Every parent needs Me time.
That is, time away from the ceaseless grind of being in charge of tiny human beings.
That time increases as your kids age. When they’re babies, you get no time at all (unless you’re a shitty partner, if we’re being honest). But then, slowly and steadily, there’s more time for you to resume being you. As kids become more independent, what was once a minute or ten to simply take a shower becomes a few hours for a long bike ride, to have dinner with friends, or do whatever it is that adults do (which is easy to forget when you’re in the trenches of new parenthood).
Soon, you’re taking weekend trips to Fort Lauderdale or London, as Emily and I did on consecutive weekends recently (independently, of course. Who’s watching these kids?!)
The weekend away. It’s something you dream about when your kids are tiny, convinced that it’ll never happen again. But it does. (And someday, Emily and I might even be to take those trips alone together!)
Some dads like to take golf trips. I, on the other hand, am lucky enough to travel around playing music.
Playing music has been essential to my life since I was about ten years old. A few years later, I joined my first band and have been making music with other people constantly ever since.
That is, until my son was born. And then my daughter. And suddenly, I looked up and it had been a few years since I played in a band. Much of my break from playing was by design. Before my son was born, I was in a band that played well over a hundred shows a year (some years more than two hundred). When that band permanently parked our tour van, I put my guitars away and tucked them in the closest (save the one solo record I made and played all of three shows to promote).
I never planned for my hiatus to last five years, the longest stretch I’d ever gone without making music with other people.
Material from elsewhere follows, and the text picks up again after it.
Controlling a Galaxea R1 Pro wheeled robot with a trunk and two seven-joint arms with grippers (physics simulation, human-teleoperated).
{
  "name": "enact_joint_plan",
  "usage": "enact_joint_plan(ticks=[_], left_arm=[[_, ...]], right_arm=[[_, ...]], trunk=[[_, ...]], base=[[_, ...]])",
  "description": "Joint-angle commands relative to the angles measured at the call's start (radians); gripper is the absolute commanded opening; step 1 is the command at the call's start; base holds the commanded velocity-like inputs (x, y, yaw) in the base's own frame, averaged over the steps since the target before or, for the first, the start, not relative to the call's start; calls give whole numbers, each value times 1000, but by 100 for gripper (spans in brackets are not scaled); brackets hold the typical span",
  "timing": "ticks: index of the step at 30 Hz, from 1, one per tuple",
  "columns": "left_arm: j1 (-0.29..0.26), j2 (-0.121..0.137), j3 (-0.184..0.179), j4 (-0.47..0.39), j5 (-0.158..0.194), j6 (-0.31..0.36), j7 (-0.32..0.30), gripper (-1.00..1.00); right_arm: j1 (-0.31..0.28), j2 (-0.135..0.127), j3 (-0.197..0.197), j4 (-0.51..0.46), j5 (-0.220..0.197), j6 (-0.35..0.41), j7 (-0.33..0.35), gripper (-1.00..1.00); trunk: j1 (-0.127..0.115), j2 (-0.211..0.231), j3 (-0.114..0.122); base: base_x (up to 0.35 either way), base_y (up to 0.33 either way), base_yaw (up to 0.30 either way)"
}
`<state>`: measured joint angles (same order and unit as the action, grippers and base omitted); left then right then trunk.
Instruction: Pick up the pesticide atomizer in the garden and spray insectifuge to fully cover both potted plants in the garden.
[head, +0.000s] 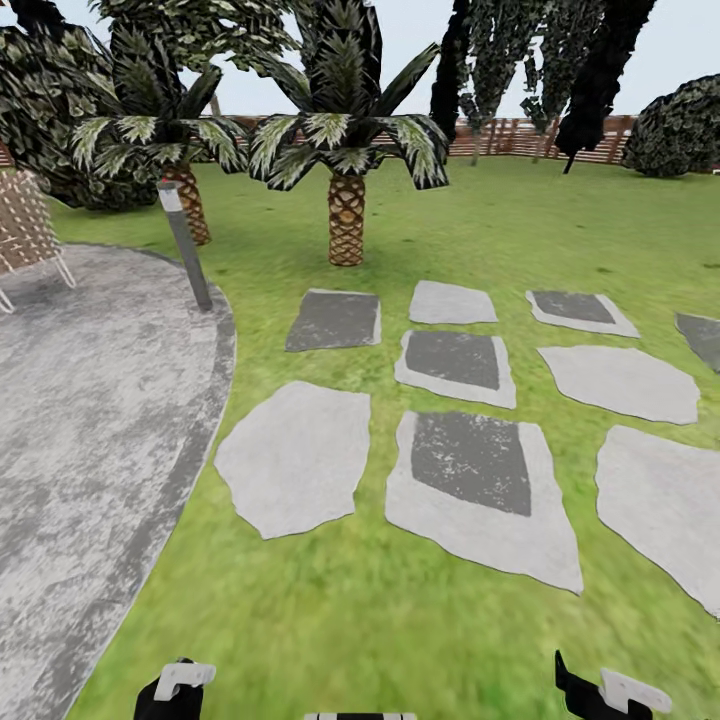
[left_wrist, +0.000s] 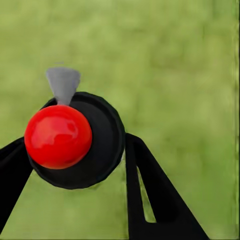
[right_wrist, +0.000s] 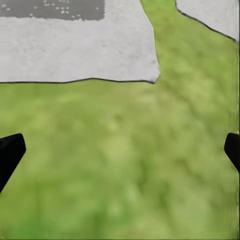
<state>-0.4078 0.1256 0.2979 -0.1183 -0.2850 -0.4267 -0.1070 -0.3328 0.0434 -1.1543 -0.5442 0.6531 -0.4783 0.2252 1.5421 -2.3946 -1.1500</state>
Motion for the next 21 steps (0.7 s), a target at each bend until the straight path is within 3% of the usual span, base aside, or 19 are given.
enact_joint_plan(ticks=[1, 21], left_arm=[[0, 0, 9, 0, -5, -3, -7, -100], [0, 0, 9, -1, -5, -4, -7, -100]], right_arm=[[-2, 1, -8, -1, 5, -3, 8, 100], [-2, 1, -8, -1, 5, -3, 8, 100]], trunk=[[0, 0, -1], [0, 0, -1]], base=[[294, -125, -300], [333, -15, -300]])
Then, last year, a friend who fronts an absolutely excellent band asked me to fill in on bass. I jumped at the chance, loving the music, the people involved, and the fact that they didn’t play that often, which is a perfect schedule for a new-ish dad.
Since then, we’ve played some great shows opening for some huge bands in a handful of legendary clubs. And since this band isn’t quite a touring outfit, these shows have been one-offs, meaning we get to go out for the weekend, play the shows, and get back to real life by Monday morning.
These are my weekends to drink too much, to keep the dream alive, to be a bit reckless and almost wholly carefree. They give me an opportunity to recall who I am, a large part of the very nature of myself. They’re my chance to take a bit of time away from my wife and kids, to just be me. They’re my golf trips.
However, a pretty amazing thing happened last weekend when the band headed up to Washington, D.C. to open for The Hold Steady at the venerated 9:30 Club.
My son came to see me play.
It was the first time he would ever see me play live (or so I thought. When I asked him if he was excited to see his dad play for the first time, he quickly and coldly reminded me that he saw a solo show I did here in Chapel Hill a few years back. “You remember, dad. No one was there.” Thanks for keeping me grounded, pal).
Emily and I drove up in our shiny new wagon—a far cry from some of the crumbling, grumbling tour vans I’ve plodded around the country in—with our kids in tow. The plan was to drop our daughter off with a trusted babysitter while Emily and our son came to the club.
He helped me load in before soundcheck, carrying my backup bass (always travel with a backup guitar, kids. No one wants to watch you change a string on stage). His eyes were as wide as saucers as I took him on stage. He asked questions about the monitors (the giant on-stage speakers through which musicians can hear what they’re playing) and the massive disco ball hanging from the ceiling. He asked if he could get a Coca-Cola from the bar.
A few hours later, after we soundchecked and the doors to the club opened, he and Emily returned, joining the band in our green room. He had his Coca-Cola, discussing the soda’s merits with our guitar player, the inimitable Peter Holsapple, and enjoyed most of my cupcake (the 9:30 Club is famous for a lot of things, one of which is leaving a box of 9:30 cupcakes in your dressing room).
As I strode on stage to start the show, I looked up and saw my son in the balcony, frantically waving at me. I smiled, waved back, and motioned to the small sea of nearly a thousand people in front of me. Pretty cool, huh? I asked him in my mind. Lot more people than last time you saw me play.
I won’t always bring my son with me when I play shows. And maybe he won’t always want to come. After all, show weekends are me time. But to be able to share that thing with him that is so intrinsic to who I am, to have him see me play in front of a thousand people, to let him watch the joy that making original music brings me, it’s worth the fact that my me weekend had a few very tiny special guests.
And anyway, I’m not sure he’d make it through an entire round of golf.